Now, let's create a Pulumi program that sets up these AWS Batch components using the `pulumi_aws` package.

```python
import pulumi
import pulumi_aws as aws

# Create an IAM role that AWS Batch can assume
batch_service_role = aws.iam.Role("batch_service_role",
    assume_role_policy="""{
        "Version": "2012-10-17",
        "Statement": [{
            "Effect": "Allow",
            "Principal": {
                "Service": "batch.amazonaws.com"
            },
            "Action": "sts:AssumeRole"
        }]
    }""")

# Attach the AWS managed Batch service policy to the role
batch_service_policy_attachment = aws.iam.RolePolicyAttachment("batch_service_policy_attachment",
    role=batch_service_role.name,
    policy_arn="arn:aws:iam::aws:policy/service-role/AWSBatchServiceRole")

# Create a Compute Environment
compute_environment = aws.batch.ComputeEnvironment("compute_environment",
    service_role=batch_service_role.arn,
    type="MANAGED",
    compute_resources={
        "type": "EC2",
        "min_vcpus": 0,
        "max_vcpus": 100,
        "instance_types": ["c5.large"],
        "subnets": ["subnet-04567c43b58cd6e18"],  # Replace this with your actual subnet
        "security_group_ids": ["sg-09a1234daac12345d"],  # Replace this with your actual security group id
        "allocation_strategy": "BEST_FIT"
    })

# Create a Job Queue
job_queue = aws.batch.JobQueue("job_queue",
    state="ENABLED",
    priority=1,
    compute_environments=[
        {
            "order": 1,
            "compute_environment": compute_environment.arn
        }
    ])

# Create a Job Definition
job_definition = aws.batch.JobDefinition("job_definition",
    type="container",
    container_properties="""{
        "image": "my-docker-image",  # Replace this with the URI of your Docker image
        "vcpus": 1,
        "memory": 512
    }""")

# Optional: create a Scheduling Policy
scheduling_policy = aws.batch.SchedulingPolicy("scheduling_policy",
    fair_share_policy={
        "share_decay_seconds": 3600,
        "compute_reservation": 1,
        "share_distribution": [{"share_identifier": job_queue.arn, "weight_factor": 1.0}]
    })

# Export the ARNs of the created resources
pulumi.export('compute_environment_arn', compute_environment.arn)
pulumi.export('job_queue_arn', job_queue.arn)
pulumi.export('job_definition_arn', job_definition.arn)
pulumi.export('scheduling_policy_arn', scheduling_policy.arn)
```

In the code above, we defined four Pulumi resources. Let’s break down each section:

- **IAM Role**: We created an IAM role that AWS Batch can use to interact with other AWS services. We attached the AWS managed policy for Batch services to this role.
- **Compute Environment**: We defined a managed compute environment where our jobs will run. The environment uses EC2 instances, and it can scale from 0 to 100 vCPUs based on job demand. Additionally, we specified a strategy for resource allocation.
- **Job Queue**: We set up a job queue and linked it to our compute environment. Jobs in this queue will run on the compute resources provided by our compute environment.
- **Job Definition**: We defined a job template providing details about how jobs should be executed. This includes the Docker image to run and the resources needed per job.
- **Scheduling Policy**: This is an optional resource that helps prioritize jobs. We used a fair share policy, which shares compute time fairly among jobs.
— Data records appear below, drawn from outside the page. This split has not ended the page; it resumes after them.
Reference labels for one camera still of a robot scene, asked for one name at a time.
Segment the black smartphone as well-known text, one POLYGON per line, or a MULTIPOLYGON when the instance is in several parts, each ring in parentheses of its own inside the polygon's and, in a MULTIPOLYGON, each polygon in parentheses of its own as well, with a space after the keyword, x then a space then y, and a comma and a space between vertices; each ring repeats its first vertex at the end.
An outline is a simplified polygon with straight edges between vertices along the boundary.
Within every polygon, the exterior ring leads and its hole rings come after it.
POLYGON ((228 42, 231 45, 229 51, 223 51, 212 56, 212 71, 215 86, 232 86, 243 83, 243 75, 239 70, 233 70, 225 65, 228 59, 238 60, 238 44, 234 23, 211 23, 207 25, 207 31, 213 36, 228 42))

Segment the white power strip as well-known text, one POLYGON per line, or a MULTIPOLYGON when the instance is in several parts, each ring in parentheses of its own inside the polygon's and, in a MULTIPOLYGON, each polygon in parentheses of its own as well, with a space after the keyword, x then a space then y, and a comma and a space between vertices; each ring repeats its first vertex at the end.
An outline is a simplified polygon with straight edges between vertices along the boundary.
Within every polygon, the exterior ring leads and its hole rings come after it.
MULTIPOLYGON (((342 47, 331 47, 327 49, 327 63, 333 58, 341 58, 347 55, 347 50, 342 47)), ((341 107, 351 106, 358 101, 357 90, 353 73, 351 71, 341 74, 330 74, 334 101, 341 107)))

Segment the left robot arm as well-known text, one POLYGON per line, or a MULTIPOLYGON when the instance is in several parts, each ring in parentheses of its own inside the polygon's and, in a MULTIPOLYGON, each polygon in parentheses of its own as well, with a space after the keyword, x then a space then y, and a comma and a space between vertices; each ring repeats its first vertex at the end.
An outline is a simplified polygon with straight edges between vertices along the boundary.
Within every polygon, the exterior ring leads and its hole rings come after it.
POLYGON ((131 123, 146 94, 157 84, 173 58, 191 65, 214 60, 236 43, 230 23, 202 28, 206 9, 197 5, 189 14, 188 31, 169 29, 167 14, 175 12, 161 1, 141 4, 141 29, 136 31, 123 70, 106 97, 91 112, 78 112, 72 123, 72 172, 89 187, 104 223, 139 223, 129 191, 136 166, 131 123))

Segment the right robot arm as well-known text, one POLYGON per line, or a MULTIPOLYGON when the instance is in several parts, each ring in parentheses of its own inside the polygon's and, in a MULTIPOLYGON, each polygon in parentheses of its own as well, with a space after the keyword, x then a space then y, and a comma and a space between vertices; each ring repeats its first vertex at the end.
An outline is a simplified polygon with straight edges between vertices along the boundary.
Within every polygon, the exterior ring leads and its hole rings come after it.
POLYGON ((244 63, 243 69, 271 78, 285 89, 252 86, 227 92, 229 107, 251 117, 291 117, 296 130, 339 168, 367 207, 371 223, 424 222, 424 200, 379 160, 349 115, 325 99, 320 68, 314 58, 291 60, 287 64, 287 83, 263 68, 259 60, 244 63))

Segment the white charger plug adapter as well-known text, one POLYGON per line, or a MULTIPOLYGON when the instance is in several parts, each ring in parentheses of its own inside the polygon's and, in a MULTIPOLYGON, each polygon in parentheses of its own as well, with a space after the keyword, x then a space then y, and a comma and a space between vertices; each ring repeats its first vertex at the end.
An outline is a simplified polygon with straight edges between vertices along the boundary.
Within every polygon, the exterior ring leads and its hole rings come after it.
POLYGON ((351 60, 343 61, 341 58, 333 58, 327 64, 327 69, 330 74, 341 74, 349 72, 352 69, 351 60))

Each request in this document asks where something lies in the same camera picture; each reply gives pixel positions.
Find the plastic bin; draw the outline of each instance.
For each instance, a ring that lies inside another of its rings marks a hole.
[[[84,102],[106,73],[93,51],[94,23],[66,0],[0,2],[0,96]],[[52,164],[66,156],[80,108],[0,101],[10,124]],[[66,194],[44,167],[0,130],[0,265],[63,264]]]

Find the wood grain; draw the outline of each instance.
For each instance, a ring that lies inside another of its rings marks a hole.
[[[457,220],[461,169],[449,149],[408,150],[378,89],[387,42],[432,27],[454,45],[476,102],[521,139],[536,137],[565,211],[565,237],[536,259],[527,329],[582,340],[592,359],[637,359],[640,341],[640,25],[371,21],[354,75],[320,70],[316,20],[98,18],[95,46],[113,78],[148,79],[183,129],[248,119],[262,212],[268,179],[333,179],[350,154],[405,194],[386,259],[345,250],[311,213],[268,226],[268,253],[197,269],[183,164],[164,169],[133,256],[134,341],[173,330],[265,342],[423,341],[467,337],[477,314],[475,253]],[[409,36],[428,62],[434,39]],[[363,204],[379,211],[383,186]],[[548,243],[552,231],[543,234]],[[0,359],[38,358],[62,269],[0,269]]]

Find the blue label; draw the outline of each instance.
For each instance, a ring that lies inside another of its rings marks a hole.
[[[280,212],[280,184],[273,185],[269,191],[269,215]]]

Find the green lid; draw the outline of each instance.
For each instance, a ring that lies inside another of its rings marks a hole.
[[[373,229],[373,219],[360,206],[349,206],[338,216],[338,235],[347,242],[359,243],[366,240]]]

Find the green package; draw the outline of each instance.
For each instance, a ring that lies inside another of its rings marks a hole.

Remember to replace placeholder values such as subnets, security group IDs, and Docker image URIs with actual values from your setup.

When the above program is executed with Pulumi, it will provision these resources in your AWS account, setting the stage for you to submit and run AI workloads at scale with AWS Batch. To deploy your jobs, you'd construct and submit a job definition that matches the `job_definition` created in this setup.